If the Chem.Mol has a dummy atom (element symbol: * within RDKit and smiles, but R in a mol file and PDB file) and a molecule with a single atom is passed to attachment argument, then the covalent linker if absent in the hits is anchored to that atom. The default dummy atom can be overridden with Fragmenstein.dummy:Chem.Mol and Fragmenstein.dummy_symbol:str.

Knows its past

The Chem.Mol object will have Chem.Atom objects with the RDKit property _Origin.

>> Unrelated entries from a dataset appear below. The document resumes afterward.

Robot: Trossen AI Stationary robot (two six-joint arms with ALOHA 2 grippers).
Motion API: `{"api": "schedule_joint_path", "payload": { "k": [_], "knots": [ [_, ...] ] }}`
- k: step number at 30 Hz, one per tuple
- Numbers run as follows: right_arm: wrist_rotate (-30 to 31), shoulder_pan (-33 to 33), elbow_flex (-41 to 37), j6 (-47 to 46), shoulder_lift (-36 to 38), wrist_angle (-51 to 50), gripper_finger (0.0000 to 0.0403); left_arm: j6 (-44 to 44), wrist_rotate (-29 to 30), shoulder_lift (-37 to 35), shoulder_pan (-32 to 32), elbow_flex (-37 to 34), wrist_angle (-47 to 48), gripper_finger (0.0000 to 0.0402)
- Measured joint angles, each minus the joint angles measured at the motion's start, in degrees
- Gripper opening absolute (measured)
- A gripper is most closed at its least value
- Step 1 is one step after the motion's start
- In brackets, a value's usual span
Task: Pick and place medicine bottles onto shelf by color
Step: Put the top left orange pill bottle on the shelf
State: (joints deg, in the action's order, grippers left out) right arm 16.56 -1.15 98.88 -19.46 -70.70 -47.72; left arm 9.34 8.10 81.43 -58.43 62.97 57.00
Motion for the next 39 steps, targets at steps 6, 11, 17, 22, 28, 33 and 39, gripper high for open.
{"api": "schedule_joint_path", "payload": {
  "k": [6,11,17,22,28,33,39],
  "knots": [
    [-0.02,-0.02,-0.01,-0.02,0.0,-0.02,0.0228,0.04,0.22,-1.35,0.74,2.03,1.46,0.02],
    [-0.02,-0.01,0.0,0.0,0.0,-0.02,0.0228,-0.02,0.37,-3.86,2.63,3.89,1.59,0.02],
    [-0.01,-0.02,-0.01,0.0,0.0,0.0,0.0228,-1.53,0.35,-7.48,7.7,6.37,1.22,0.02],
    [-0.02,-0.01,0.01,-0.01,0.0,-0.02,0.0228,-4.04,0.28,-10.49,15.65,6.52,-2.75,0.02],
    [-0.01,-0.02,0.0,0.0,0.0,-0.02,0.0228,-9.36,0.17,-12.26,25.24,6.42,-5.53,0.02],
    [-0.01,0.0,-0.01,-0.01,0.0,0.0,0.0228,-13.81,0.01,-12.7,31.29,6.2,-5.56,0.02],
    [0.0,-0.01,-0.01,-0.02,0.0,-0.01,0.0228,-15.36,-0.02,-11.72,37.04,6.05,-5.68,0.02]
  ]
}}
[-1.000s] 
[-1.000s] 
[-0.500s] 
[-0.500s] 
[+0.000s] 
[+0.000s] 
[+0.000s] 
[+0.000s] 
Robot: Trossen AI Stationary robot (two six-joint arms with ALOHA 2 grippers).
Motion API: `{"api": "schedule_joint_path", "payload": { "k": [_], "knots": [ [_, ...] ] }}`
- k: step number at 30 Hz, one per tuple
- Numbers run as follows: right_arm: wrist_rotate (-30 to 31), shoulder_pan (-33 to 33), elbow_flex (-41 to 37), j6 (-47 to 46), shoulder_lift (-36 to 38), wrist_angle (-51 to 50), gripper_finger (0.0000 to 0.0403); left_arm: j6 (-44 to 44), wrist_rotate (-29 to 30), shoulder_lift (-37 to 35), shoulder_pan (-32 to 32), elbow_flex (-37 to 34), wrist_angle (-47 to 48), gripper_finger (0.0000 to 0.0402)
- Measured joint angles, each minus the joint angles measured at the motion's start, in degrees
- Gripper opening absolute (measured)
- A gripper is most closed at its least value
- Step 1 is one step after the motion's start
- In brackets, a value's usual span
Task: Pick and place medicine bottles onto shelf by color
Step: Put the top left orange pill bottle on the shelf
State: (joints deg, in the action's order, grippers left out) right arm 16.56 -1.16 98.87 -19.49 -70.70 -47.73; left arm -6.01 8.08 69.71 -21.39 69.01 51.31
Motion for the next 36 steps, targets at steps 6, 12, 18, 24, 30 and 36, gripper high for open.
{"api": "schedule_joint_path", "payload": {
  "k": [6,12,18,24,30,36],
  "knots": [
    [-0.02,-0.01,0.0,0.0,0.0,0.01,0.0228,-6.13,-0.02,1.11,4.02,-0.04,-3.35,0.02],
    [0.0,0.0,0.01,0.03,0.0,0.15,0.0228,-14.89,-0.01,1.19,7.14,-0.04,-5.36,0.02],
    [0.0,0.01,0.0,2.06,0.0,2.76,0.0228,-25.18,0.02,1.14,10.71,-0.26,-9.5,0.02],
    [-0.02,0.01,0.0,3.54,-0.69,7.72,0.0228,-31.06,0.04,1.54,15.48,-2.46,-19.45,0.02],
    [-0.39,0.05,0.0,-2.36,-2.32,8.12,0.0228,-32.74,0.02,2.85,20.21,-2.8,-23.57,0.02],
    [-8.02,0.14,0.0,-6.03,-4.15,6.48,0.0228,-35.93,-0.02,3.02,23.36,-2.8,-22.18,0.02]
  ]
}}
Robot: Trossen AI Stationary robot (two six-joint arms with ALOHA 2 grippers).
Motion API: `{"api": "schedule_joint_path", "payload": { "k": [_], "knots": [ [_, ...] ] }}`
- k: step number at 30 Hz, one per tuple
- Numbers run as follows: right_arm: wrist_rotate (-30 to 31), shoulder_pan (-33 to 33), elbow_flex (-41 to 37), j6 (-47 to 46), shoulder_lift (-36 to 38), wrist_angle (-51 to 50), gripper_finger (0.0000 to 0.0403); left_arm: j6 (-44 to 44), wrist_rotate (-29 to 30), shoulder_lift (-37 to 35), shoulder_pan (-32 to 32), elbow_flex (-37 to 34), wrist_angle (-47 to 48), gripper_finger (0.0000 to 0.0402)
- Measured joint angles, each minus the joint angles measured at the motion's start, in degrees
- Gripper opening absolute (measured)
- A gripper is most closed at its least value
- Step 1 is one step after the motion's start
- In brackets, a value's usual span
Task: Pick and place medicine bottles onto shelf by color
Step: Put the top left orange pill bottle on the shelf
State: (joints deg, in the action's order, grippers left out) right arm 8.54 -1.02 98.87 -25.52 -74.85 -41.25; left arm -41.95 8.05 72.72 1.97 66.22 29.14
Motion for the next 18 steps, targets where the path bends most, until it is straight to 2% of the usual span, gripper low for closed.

This is a json stringified list of reference hit name dot atom index. fragmenstein.origin_from_mol(mol) will extract these for you.

Also there will be a field,_StDev, which is the average of the three axes of the standard deviation of the positions of the contributing atoms. fragmenstein.origin_from_stdev(mol) extracts them.

Projection

Many atoms may be novel and added to the followup.

Placing

The method called by the class place_from_map, placed the followup using those atoms.

To do a contrained embed in RDKit the reference atoms need to have a good geometry. Consequently, this is not possible. Therefore in the case of sidechains that are novel in the followup a optimised conformer is a superposed against the half placed followup using the 3-4 atoms that are the closest neighbours within the half-placed structure and the side chain position copied from there for each bit.

fragments of x0305

fragments of x0305

Imperfect projection

The projection approach is not perfect, but it is not constrained so generally gets fixed without issue during minimisation. This problem is quite apparent in the cases where atoms connecting to the sulfur are added:

deviant

The way the projection is done is via a single conformer.